Test your medicine knowledge with the MKSAP challenge, in partnership with the American College of Physicians.
A 38-year-old woman is evaluated in the office for a 10-month history of increasingly frequent headache. The headache is often worse in the morning on awakening. She has recently started keeping a headache diary, which reveals episodes on approximately 25 days of each month. The headache varies from a near-daily bilateral frontal dull throbbing to a severe left hemicranial throbbing associated with nausea, photophobia, and phonophobia. The patient has a 20-year history of migraine without aura and a history of depression. Her mother also has a history of migraine and depression, and her sister has a history of migraine. The patient has been taking propranolol for 3 months; a mixed analgesic containing butalbital, caffeine, and acetaminophen for mild or moderate headache at least 3 days per week for 9 months; rizatriptan for severe headache at least 2 days per week for 4 months; and citalopram for 1 year. Rizatriptan has become increasingly ineffective over the past month.
Physical examination findings, including neurologic examination findings, are normal.

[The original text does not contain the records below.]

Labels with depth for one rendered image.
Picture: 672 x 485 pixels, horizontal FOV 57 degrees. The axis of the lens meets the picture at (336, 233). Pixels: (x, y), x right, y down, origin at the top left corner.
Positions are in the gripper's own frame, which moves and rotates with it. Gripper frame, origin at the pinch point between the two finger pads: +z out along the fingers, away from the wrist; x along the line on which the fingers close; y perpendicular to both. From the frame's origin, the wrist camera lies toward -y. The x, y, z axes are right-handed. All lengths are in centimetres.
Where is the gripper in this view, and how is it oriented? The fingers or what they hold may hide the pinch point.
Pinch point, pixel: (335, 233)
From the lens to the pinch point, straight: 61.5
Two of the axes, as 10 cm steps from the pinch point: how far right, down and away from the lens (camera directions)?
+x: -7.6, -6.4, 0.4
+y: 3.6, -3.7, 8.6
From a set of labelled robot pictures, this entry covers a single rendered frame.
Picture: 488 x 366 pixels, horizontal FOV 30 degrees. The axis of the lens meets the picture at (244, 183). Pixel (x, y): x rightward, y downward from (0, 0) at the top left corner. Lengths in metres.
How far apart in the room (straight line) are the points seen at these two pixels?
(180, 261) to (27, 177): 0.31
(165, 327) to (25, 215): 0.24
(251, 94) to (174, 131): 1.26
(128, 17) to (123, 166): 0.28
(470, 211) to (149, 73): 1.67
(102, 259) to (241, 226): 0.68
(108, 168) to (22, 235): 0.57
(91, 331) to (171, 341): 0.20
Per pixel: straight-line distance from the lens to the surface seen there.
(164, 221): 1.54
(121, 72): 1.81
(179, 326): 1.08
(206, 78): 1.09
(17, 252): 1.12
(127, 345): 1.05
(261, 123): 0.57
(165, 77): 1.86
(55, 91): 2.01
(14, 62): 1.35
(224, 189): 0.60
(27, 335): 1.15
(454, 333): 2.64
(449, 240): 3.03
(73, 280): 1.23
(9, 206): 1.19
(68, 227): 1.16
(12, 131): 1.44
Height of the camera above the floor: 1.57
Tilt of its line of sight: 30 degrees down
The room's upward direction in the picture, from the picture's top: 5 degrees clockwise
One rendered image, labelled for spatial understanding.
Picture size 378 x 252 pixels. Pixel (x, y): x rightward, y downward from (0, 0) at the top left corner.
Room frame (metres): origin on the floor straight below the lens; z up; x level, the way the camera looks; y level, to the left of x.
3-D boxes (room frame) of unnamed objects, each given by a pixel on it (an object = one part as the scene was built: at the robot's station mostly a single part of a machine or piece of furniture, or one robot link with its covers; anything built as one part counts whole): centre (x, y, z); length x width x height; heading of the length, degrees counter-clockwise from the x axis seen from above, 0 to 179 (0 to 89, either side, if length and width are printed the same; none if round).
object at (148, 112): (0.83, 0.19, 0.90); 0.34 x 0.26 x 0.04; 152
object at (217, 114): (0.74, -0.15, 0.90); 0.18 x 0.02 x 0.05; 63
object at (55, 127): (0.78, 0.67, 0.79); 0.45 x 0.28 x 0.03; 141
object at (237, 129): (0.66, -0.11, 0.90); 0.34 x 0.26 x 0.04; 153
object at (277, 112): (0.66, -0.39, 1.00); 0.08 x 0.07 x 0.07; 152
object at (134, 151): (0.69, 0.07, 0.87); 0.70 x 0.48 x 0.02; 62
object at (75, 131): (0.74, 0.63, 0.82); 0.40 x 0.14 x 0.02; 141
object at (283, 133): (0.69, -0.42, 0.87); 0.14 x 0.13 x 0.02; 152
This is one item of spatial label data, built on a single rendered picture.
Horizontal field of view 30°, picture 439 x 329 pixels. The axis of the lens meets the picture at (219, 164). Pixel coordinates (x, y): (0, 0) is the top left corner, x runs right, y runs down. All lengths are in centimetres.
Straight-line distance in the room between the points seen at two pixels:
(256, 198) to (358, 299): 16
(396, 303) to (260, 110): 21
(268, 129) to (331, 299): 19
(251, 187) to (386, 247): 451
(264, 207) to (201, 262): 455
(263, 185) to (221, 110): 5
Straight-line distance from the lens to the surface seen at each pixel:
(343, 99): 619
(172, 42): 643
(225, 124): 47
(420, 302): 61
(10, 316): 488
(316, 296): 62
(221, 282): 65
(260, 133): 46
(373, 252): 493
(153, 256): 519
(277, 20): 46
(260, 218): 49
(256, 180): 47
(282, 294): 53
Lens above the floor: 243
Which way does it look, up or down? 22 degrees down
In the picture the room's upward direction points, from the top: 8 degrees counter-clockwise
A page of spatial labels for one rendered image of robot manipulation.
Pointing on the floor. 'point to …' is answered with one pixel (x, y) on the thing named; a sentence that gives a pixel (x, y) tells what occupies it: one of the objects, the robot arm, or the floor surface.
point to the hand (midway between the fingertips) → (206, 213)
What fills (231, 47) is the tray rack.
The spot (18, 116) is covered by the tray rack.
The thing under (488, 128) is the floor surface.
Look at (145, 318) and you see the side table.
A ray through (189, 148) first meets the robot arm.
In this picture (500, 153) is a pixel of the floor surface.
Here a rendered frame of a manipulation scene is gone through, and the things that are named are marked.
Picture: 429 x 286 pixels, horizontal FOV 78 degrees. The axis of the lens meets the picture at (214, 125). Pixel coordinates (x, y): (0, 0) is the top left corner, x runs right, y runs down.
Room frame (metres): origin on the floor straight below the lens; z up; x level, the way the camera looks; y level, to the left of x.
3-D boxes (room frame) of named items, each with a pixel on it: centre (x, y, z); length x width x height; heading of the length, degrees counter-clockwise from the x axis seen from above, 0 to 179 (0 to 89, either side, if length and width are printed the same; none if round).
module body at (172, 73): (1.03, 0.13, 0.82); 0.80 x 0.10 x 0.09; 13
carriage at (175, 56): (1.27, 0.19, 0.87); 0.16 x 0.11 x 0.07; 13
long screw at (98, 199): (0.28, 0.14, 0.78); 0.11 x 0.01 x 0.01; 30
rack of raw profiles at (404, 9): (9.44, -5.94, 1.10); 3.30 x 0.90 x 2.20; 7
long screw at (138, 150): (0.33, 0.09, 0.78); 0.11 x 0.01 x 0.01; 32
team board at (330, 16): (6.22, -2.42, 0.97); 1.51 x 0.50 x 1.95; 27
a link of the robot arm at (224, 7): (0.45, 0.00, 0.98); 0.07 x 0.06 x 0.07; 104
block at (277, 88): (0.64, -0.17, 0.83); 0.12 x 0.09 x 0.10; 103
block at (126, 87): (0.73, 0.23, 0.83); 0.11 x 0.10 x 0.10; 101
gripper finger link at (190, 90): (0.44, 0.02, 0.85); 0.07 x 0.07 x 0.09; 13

Which of the following is the most likely diagnosis for her current symptoms?
A) Chronic migraine
B) Chronic tension-type headache
C) Idiopathic intracranial hypertension
D) Medication overuse headache
MKSAP Answer and Critique
The correct answer is D) Medication overuse headache. This item is available to MKSAP 15 subscribers as item 49 in the Neurology section. More information about MKSAP 15 is available online.
This patient has medication overuse headache. She has a 20-year history of migraine but a 10-month history of chronic daily headache on more than 15 days per month. She has been using an acute headache medication (butalbital, caffeine, and acetaminophen) more than 10 days per month and a combination of this medication and rizatriptan on some of these days. These features define a medication overuse headache.
Although the patient does have chronic migraine, her current symptoms most likely result from her overuse of acute medications and not from her long history of migraine. Medication overuse headache typically presents when or soon after a patient awakens, and the efficacy of migraine-specific therapy in patients with medication overuse headache is intermittent or poor. Furthermore, some of this patient’s headaches lack the classic features of migraine, including a pounding, unilateral headache of approximately 1 day’s duration associated with nausea and disability (taking to bed).
Despite the patient’s depression, her headaches are not fully characteristic of chronic tension-type headache, which is typically mild to moderate in severity, lasts from 30 minutes to 7 days, and is often described as a “band-like” constriction around the head. Tension-type headaches are not associated with nausea and vomiting, photophobia, or phonophobia.
Idiopathic intracranial hypertension is a disturbance of increased intracranial pressure without evidence of intracranial disease, such as mass lesion, hydrocephalus, or venous sinus thrombosis. This disorder occurs most commonly in obese women of childbearing age but also may be associated with tetracycline therapy, oral contraceptive use, and hypervitaminosis A. Affected patients typically develop new onset of daily nonthrobbing headaches that may worsen with coughing and sneezing or in the supine position. Other clinical symptoms may include diplopia, transient episodes of monocular or binocular visual loss, and pulsatile tinnitus. Characteristic findings in patients with this condition are papilledema, an enlarged blind spot or visual field abnormalities, and possible sixth cranial nerve palsy. This patient’s findings are not consistent with idiopathic intracranial hypertension.
Key Point
- Medication overuse headache is generally defined as a headache for more than 15 days per month and the use of acute headache medication on more than 10 days per month.